I would bet that many find comfort in Lebowitz’s opinions. If not comfort in the substance of her opinions then comfort in the certainty with which she says her opinions, statements on everything from American politics to teenagers that more often present as fact. Despite the ridicule that accompanies other women with opinions, Lebowitz charms whichever room she enters — this isn’t to say she doesn’t have detractors, but Lebowitz is surely beloved. This is even more notable considering Lebowitz came into public being in the 1970s when she was a writer for Andy Warhol’s Interview Magazine, a time when few women had access to media platforms. She wrote a column called ‘I Cover the Waterfront,’ a wildly popular anthology of her rants, thoughts, and cultural criticism.

Two books of essays — the only two that Lebowitz has ever published — created a national following, and soon Lebowitz appeared on nightly shows promoting her work. Looking at interviews from those days, where Lebowitz sports a slightly more diverse sartorial collection, you can see the difference between Lebowitz’s writer-self and her professional opinion-giving self. Clips from the 80s and 90s of Lebowitz appearances on Letterman portray a soft-spoken and sly humorist, someone who speaks without the pointedness that comes with capital affirmation. In a 2018 interview Lebowitz is more assertive and eager to share her thoughts.

Pretend It’s a City is the culmination of Lebowitz’s last many decades of work, years she spent as a professional opinion giver. Lebowitz pivoted to opinion-giving in the 90s, after the onset of a particularly difficult case of writer’s block, making her one of the only professionals who can make money by not engaging with her chosen trade. Rather than shy away from this, Lebowitz boasts with some clarity about her identity in the limited series, saying, “I’m a writer who no longer writes.” Her identity as a writer is not bounded by its own task; this is either revolutionary or bullshit.
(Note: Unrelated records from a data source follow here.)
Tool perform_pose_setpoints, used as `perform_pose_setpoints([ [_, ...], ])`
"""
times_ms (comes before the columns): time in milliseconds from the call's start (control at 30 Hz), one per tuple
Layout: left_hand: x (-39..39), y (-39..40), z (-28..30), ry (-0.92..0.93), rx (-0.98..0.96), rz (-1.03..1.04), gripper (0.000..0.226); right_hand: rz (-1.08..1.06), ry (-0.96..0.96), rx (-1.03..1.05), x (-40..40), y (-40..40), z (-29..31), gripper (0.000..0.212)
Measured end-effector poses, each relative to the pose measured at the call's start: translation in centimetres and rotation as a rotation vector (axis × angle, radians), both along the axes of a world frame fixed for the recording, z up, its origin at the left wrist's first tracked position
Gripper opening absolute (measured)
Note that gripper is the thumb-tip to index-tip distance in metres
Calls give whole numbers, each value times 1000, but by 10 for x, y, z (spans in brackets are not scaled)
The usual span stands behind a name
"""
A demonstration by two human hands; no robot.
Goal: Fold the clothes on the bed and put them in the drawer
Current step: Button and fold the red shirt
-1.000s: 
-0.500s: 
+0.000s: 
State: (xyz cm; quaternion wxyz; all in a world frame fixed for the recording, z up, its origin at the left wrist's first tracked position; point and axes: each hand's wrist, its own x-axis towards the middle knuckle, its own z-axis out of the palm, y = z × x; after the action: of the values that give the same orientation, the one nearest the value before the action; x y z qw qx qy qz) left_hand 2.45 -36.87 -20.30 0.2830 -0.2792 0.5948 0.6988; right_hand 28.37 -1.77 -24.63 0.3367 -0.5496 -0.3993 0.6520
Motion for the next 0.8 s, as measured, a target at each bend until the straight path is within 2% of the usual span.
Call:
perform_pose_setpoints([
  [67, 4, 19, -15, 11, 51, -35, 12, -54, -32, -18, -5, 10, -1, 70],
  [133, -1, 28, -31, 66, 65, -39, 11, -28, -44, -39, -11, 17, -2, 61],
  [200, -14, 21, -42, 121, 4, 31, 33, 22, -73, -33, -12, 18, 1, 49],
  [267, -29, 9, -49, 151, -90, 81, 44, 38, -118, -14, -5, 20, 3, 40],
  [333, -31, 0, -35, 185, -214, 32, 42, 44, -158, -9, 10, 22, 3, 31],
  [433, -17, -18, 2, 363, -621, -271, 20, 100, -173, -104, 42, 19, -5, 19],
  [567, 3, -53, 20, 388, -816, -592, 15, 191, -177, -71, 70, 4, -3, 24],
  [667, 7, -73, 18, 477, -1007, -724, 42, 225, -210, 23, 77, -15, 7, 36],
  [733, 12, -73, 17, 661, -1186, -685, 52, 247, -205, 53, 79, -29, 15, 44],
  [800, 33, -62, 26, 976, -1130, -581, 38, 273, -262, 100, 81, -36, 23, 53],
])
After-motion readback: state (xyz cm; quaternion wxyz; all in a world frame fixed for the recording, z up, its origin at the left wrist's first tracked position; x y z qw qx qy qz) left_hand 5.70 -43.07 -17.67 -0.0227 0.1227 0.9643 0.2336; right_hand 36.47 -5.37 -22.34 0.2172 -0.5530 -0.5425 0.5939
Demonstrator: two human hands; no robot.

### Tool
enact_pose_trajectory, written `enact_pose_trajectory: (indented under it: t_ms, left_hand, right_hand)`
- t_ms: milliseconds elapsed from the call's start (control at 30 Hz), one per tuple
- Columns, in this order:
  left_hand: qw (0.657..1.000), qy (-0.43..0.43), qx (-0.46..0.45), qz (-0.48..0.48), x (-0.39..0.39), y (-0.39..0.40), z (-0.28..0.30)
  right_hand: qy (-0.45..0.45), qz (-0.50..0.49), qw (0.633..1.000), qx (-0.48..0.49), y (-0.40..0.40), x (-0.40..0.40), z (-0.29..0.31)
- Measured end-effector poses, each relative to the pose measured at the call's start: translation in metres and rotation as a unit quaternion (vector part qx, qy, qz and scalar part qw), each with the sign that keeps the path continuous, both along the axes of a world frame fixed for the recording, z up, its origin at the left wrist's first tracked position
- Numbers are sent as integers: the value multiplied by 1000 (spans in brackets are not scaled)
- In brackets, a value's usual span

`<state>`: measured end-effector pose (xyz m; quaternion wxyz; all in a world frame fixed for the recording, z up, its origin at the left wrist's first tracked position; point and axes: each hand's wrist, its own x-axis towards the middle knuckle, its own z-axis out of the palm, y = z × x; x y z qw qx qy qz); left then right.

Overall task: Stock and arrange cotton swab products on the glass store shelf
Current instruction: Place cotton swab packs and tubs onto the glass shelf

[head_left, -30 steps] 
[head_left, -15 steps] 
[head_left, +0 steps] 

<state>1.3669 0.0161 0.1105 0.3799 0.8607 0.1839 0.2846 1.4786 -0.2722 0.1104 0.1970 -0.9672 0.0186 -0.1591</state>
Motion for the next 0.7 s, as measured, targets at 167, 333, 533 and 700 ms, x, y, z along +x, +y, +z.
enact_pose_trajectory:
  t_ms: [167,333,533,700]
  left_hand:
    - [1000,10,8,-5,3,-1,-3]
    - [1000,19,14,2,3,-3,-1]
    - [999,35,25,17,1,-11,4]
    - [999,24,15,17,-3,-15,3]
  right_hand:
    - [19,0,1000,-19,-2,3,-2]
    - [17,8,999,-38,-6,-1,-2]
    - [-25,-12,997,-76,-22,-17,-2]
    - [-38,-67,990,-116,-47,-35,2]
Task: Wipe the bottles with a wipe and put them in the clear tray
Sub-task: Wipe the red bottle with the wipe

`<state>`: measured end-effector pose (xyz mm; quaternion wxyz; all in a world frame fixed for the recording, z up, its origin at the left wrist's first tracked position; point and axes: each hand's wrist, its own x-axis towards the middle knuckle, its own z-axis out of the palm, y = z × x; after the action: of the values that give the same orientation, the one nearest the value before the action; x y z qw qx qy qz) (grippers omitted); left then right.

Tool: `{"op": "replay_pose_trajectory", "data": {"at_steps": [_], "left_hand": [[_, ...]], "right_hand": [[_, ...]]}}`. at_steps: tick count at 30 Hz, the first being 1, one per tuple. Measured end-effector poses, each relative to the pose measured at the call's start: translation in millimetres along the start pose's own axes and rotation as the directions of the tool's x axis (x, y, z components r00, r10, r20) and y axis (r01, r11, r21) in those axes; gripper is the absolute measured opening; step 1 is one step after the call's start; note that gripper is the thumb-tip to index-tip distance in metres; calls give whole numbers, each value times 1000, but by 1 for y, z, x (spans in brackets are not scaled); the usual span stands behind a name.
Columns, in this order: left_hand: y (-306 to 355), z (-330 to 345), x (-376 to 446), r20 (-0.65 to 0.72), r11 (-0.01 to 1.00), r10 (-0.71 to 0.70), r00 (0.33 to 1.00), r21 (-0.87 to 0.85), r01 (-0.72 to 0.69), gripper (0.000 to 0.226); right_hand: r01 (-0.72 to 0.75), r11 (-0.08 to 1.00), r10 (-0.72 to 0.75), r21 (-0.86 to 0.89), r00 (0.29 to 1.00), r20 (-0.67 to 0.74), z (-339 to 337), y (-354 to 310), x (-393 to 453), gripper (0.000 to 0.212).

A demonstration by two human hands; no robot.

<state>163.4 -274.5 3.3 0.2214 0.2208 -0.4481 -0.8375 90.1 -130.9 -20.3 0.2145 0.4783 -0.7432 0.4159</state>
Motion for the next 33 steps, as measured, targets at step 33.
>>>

But where Pretend It’s a City promises the inner workings of a canonical and celebritized Lebowitz, it fails to convince viewers of why Lebowitz — and her opinions — are relevant today. In her current form, Lebowitz offers opinions on the workings of a world she herself has not been a part of in a real or relatable way since she was in her 40s. In ‘Department of Sports & Health’ Lebowitz can’t believe there’s a retail market for edibles with the pointed affect of a grandparent incredulous that time, indeed, has passed. She declares with the authority of a university student studying Marx that she hates money, while earning money for labor that the rest of us cannot commodify. She squares off in conversations not wanting to learn, edify, or even convince, but to perform her role as giver of opinions. In one scene — an interview moderated by Spike Lee, an avid basketball fan — Lebowitz claims, “The reason sports are so central is because men are in charge … If women were in charge of the world, do you think there would be professional hopscotch?” The unsaid “fact” presented as opinion is that girls are only interested in hopscotch, a word Lebowitz says with disdain. The underlying opinion is that Lebowitz sees sports as central to patriarchy and patriarchy is, of course, antithetical to feminism.

What use are other people’s opinions offered for the sake of opinion-giving? On one hand, you could say that Lebowitz’s lifelong dedication to posturing, talking, and being an open lesbian is, in a way, notable. She comments on the world with such a marked sense of self-effacing objectivity (all the while centering her own perception and knowledge of the world), that it seems she is both outside of and central to the world. She forms opinions and critiques of other’s lives and behaviors without ever really showing appreciation for these other people’s participation in her grand experiment: without other people and the random messiness of humanity, Lebowitz would have nothing to say; Lebowitz is and can only be right when and so much as the rest of the world is wrong.

While on her press tour after the release of Pretend It’s a City, Lebowitz told NPR, “I’m always surprised that people, adults, look to other people — even for things like haircuts.” In one sentence, Lebowitz dismantles — and reifies — her own fame by offering an opinion that we’re all doing what she herself could never bring herself to do.